Por experiência e intensa atuação nessas duas frentes, em tecnologia e marketing digital, entendemos que há que se ter um olhar observador, crítico, aprofundado e com todo o rigor que o tema de cibersegurança requer em toda a cadeia. Afinal, do lado da Tecnologia da Informação, após um ataque cibernético, há um trabalho importante de recuperação do ambiente, com a agilidade necessária para aplacar os estragos identificados e interromper essa vulnerabilidade. No entanto, como fica a imagem da marca diante desses casos? Esse questionamento vai além da questão técnica. Por isso, as duas pontas precisam estar envolvidas, ter um acompanhamento de ambas as áreas desde o início da descoberta de um ataque, uma vez que o olhar do marketing é complementar e deve ser acionado paralelamente à correção tecnológica em curso.
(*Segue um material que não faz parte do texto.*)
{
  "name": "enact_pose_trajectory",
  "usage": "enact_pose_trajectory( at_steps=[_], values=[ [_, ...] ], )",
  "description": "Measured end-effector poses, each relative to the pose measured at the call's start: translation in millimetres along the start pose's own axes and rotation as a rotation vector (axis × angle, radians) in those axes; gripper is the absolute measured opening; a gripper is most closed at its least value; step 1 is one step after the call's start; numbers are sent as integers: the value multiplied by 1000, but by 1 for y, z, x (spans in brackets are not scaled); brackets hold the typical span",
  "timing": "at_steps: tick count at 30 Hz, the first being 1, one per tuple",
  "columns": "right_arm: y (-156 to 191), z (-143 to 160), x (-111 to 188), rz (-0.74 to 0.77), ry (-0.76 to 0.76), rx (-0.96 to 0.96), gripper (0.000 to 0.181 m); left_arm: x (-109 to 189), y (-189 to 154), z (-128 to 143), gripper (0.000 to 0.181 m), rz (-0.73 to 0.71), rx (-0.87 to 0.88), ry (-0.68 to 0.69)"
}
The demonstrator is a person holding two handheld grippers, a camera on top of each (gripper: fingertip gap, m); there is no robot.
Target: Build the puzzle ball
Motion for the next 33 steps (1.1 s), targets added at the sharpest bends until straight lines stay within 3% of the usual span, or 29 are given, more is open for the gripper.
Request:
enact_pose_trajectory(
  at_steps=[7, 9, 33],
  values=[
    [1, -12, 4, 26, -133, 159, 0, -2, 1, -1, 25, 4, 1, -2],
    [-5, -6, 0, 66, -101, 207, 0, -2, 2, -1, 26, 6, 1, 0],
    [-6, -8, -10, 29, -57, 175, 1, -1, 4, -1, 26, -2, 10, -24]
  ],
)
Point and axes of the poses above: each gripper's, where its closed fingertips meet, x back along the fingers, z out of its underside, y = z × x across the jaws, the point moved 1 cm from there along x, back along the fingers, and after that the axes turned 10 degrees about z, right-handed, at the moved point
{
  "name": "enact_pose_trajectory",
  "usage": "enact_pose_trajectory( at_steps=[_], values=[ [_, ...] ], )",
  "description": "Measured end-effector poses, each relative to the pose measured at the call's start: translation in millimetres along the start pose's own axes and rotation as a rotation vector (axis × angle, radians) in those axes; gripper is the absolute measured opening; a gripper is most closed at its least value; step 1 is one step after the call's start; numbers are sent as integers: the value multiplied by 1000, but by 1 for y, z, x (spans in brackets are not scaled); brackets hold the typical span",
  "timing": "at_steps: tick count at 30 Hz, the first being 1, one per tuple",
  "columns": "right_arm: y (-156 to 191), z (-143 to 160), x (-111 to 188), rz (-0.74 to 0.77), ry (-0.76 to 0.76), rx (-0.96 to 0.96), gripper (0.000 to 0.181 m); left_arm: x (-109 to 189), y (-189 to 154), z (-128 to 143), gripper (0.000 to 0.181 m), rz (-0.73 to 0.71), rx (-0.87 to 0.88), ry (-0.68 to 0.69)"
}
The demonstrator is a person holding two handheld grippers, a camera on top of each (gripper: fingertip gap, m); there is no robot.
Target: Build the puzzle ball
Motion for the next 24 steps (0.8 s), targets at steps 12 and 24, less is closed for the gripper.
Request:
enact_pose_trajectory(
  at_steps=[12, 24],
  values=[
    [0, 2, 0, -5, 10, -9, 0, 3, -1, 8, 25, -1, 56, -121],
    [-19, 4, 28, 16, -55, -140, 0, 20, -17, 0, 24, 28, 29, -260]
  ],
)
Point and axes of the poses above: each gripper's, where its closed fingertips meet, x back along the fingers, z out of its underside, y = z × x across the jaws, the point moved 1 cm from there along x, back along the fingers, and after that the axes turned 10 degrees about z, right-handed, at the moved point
Se por um lado a TI faz o trabalho de prevenção do vazamento de informação e preservação da confidencialidade do dado, por outro lado temos a suscetibilidade aos ataques. Justamente, quando isso acontece que é preciso trabalhar a credibilidade da marca, com uma gestão de crise para conter esse incidente. Seria como ter um navio avariado, com buracos em seu casco, e ter que tapar esses buracos, estancar logo o problema e constatar que ele está seguro para navegar novamente.
Essa analogia nos faz enxergar o quão importante é recomendável dar visibilidade ao que de fato aconteceu, diante de um vazamento e exposição de dados e, consequentemente, mostrar transparência. A credibilidade está muito associada ao ser transparente. As marcas precisam ter uma posição de humildade, no sentido de assumir falhas, afinal, assim como as pessoas, as marcas também são passíveis de atos dessa natureza, também enfrentam vulnerabilidades. E o meio mais eficaz de recuperar a confiança é ter clareza no que aconteceu e, principalmente, na execução do plano de resolução.
A construção de uma marca precisa ser feita em cima de verdades, a partir de fatos concretos. E, eventualmente, diante de uma crise como um vazamento de informação, é uma oportunidade de transformar um problema em uma maneira de ratificar junto ao seu público o quanto essa marca é transparente e comprometida com a verdade.
A transformação digital trouxe para os dias atuais novos parâmetros para serem incluídos nesse relevante processo de cybersecurity e o dado passou a ser considerado um ind point, ou seja, é um ponto a ser protegido com a LGPD. Desta forma, a segurança não é mais cíclica. Agora, ela é mais tradicional, trabalha em rede e em diversos níveis, aumentando, assim, a resiliência para um ataque. Aqui, o importante é saber 'quando' você será atacado e não se você sofrerá um ataque. E a resposta para o incidente é mostrar o quanto mais rápido você for, mais resiliente você é. Certamente, esse aspecto deve ser compartilhado com a equipe de marketing e de comunicação para se ter a noção exata e comunicar a ocorrência de forma clara e transparente. Já ao time técnico cabe restabelecer o ambiente no menor tempo possível e torná-lo mais seguro.
O foco essencial é trabalhar nos processos e desenhar a segurança de acordo com o negócio. O negócio não se adapta à segurança, é a segurança que tem que se adaptar ao negócio. É preciso proteger o ambiente e saber o quão será mais rápido para responder a esse incidente cibernético. Isso tudo é com base na transparência, com comunicação, e como compartilhar isso com o mercado, como exige a LGPD. Segurança não é mais uma área de suporte, ela é uma área de negócios, ela tem que garantir a continuidade do core business das organizações.
Tiago Ritter, CEO da W3haus, empresa do Grupo Stefanini e Leidivino Natal, CEO da Stefanini Rafael, empresa do Grupo Stefanini.